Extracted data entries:
- Opening Delimiter -

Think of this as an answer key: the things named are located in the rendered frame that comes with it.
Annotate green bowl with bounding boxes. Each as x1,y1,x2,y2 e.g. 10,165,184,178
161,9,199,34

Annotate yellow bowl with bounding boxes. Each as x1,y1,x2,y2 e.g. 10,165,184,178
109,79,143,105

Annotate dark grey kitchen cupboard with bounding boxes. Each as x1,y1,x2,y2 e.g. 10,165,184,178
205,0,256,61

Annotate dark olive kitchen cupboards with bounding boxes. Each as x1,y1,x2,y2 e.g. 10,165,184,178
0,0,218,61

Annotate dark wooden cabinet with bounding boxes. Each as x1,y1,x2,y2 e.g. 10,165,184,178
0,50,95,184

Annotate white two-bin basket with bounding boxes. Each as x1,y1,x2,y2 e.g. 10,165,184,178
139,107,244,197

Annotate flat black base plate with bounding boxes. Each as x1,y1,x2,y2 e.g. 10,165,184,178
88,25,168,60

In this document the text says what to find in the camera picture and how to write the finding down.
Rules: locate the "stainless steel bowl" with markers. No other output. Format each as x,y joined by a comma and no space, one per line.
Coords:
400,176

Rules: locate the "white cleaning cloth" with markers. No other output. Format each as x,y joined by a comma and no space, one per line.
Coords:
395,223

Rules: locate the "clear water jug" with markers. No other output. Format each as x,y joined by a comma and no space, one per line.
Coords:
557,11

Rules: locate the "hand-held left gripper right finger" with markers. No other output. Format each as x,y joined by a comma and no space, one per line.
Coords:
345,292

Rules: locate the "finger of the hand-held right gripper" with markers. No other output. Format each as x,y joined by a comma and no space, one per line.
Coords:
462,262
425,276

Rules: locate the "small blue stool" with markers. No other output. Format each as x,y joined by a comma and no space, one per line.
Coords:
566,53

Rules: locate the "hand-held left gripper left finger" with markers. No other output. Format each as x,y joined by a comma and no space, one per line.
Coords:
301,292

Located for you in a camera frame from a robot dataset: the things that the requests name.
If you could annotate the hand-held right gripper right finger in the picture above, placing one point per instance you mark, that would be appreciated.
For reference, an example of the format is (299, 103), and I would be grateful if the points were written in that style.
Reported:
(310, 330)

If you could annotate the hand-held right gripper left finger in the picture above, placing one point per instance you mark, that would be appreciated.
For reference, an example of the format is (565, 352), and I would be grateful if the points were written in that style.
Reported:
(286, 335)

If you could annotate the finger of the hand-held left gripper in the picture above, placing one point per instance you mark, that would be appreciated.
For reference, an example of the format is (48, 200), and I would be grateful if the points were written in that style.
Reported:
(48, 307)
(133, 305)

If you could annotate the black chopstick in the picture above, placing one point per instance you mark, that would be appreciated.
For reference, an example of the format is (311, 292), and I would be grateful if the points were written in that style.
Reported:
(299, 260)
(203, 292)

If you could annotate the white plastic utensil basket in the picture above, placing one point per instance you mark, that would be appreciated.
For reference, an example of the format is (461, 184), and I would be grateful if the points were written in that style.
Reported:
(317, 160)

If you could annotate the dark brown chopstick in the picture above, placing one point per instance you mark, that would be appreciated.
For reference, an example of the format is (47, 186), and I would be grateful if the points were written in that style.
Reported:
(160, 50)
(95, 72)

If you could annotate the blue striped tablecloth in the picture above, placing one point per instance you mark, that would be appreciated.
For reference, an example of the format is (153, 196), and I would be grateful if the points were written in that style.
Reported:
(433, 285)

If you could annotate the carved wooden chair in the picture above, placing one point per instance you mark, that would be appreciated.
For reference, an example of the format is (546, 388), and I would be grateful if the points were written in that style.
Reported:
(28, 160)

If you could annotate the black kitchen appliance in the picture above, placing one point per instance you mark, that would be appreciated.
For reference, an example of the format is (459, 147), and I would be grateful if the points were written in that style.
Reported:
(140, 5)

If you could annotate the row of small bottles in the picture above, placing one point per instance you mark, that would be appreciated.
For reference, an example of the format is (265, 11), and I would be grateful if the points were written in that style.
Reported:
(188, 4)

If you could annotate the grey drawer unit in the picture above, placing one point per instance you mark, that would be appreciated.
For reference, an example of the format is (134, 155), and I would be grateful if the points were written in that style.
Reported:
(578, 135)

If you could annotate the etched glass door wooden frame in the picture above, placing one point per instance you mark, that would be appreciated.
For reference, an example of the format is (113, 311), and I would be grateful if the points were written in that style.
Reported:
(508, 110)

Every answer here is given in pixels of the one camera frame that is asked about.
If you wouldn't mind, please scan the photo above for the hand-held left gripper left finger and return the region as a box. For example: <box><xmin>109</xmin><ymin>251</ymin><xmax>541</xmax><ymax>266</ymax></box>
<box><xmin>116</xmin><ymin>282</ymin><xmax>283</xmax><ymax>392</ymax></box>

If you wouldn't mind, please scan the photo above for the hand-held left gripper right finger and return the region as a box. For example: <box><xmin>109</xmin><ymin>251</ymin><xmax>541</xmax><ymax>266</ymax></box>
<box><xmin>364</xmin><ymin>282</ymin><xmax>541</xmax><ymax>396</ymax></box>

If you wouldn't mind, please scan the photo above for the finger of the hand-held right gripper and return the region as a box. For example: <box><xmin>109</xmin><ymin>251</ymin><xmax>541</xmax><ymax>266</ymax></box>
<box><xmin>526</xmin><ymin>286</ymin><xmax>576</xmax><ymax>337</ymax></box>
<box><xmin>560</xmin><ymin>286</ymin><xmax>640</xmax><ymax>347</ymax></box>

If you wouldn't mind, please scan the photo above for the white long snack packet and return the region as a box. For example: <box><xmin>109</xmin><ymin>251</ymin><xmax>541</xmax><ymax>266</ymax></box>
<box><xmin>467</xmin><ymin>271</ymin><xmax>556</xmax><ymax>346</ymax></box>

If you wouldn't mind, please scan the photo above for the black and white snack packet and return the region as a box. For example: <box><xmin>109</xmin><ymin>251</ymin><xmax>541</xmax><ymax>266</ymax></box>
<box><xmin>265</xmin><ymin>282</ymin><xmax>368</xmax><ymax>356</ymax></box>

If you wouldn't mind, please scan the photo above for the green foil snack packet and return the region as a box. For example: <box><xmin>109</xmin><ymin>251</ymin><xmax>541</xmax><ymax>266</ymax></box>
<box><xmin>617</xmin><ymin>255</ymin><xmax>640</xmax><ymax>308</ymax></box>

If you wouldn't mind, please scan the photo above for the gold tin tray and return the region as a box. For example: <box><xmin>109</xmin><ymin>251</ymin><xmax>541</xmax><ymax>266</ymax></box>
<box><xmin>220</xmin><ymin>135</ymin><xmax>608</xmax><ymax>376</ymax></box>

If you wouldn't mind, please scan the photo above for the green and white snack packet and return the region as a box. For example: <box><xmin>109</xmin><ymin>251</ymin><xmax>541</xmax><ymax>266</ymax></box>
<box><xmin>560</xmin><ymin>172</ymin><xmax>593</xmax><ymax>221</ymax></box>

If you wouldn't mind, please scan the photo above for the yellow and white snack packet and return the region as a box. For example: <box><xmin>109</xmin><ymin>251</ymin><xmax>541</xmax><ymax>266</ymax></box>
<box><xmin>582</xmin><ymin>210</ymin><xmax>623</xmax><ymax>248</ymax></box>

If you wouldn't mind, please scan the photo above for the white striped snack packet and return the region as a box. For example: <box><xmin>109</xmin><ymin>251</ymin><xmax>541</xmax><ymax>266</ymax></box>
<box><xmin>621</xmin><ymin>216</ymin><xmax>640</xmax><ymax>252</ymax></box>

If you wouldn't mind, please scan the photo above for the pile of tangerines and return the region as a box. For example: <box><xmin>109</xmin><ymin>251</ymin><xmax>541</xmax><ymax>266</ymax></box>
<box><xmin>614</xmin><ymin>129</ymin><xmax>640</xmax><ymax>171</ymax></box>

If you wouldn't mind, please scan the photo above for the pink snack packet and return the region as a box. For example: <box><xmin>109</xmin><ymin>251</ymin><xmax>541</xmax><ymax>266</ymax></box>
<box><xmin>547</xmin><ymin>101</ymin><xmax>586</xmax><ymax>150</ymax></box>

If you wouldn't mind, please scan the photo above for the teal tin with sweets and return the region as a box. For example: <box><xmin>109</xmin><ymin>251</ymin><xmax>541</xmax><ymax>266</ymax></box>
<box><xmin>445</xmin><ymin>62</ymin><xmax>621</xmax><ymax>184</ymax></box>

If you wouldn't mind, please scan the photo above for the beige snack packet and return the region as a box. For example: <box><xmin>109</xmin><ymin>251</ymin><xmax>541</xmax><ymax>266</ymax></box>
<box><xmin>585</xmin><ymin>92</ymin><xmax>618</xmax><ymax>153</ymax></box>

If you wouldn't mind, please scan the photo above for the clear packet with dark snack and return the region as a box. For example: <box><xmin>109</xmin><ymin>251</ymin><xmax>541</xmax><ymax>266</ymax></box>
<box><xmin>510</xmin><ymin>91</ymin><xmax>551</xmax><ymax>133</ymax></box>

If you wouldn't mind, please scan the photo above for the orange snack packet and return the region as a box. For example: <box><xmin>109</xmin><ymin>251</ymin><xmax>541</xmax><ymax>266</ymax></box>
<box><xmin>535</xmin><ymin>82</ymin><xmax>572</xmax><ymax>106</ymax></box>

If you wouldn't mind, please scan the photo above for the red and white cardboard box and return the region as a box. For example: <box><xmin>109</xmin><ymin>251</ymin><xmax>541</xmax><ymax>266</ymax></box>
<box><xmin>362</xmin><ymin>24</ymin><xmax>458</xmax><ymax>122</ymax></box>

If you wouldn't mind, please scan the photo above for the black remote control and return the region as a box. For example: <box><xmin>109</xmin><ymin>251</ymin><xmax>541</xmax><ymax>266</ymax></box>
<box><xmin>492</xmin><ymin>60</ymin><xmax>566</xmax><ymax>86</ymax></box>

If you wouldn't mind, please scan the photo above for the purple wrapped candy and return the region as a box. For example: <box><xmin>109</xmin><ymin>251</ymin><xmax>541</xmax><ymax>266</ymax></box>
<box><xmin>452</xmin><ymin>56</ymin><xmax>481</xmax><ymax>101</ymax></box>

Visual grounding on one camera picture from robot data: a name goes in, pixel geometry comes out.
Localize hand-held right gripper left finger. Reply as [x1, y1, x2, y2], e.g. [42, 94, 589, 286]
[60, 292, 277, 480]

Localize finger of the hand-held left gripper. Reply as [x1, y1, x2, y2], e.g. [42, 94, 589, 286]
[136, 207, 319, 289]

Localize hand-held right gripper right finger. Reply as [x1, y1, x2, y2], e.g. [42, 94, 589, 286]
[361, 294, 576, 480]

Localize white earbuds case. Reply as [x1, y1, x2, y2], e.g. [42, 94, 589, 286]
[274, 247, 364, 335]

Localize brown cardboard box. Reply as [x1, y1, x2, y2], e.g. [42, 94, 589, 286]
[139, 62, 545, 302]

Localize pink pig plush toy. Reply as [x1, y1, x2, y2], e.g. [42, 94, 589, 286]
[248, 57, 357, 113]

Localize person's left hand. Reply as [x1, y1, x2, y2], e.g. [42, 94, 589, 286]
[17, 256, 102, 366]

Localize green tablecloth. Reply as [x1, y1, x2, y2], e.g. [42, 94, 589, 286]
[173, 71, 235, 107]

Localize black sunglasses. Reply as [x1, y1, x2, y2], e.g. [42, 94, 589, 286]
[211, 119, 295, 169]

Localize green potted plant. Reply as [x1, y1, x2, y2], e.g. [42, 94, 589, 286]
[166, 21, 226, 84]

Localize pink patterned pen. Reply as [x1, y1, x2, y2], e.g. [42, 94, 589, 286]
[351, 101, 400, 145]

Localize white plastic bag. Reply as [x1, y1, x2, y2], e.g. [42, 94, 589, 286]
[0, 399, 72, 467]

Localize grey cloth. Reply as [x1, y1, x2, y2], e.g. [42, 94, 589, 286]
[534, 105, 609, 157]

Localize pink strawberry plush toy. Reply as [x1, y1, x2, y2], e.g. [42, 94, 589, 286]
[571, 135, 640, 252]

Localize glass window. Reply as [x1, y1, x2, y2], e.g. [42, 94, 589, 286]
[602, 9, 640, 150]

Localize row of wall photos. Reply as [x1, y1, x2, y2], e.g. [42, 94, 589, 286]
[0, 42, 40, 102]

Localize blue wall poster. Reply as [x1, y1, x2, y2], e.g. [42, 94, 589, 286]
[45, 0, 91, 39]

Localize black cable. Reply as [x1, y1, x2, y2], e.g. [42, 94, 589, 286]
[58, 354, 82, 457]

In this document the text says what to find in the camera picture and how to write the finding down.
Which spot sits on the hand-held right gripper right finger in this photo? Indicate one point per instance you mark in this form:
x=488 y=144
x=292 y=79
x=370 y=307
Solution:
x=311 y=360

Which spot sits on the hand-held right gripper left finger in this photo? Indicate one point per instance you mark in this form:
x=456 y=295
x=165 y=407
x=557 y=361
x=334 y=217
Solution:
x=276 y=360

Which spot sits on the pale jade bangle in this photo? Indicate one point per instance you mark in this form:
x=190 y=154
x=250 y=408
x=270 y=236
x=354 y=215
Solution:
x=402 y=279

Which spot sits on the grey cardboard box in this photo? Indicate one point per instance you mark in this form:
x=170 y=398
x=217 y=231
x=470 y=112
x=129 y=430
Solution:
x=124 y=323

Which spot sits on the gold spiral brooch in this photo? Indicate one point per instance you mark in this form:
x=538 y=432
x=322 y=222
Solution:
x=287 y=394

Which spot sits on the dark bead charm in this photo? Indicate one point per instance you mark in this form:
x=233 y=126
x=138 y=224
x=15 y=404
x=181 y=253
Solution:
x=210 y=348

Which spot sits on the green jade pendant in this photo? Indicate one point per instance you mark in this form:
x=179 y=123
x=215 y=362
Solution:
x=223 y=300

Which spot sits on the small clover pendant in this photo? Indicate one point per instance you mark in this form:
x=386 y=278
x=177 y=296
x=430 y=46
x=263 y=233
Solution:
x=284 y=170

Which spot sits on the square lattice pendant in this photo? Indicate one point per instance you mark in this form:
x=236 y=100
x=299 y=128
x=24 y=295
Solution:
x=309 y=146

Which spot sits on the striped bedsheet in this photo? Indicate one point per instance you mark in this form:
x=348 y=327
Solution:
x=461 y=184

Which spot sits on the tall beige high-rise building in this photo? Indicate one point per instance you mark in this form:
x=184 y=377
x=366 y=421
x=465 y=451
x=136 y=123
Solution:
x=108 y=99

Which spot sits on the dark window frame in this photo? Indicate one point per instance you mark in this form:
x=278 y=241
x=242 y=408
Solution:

- Closing Delimiter -

__TASK BRIEF__
Lines holding the string "small" in the records: how many are there? Give only the number.

__SOLUTION TO THE PROBLEM__
3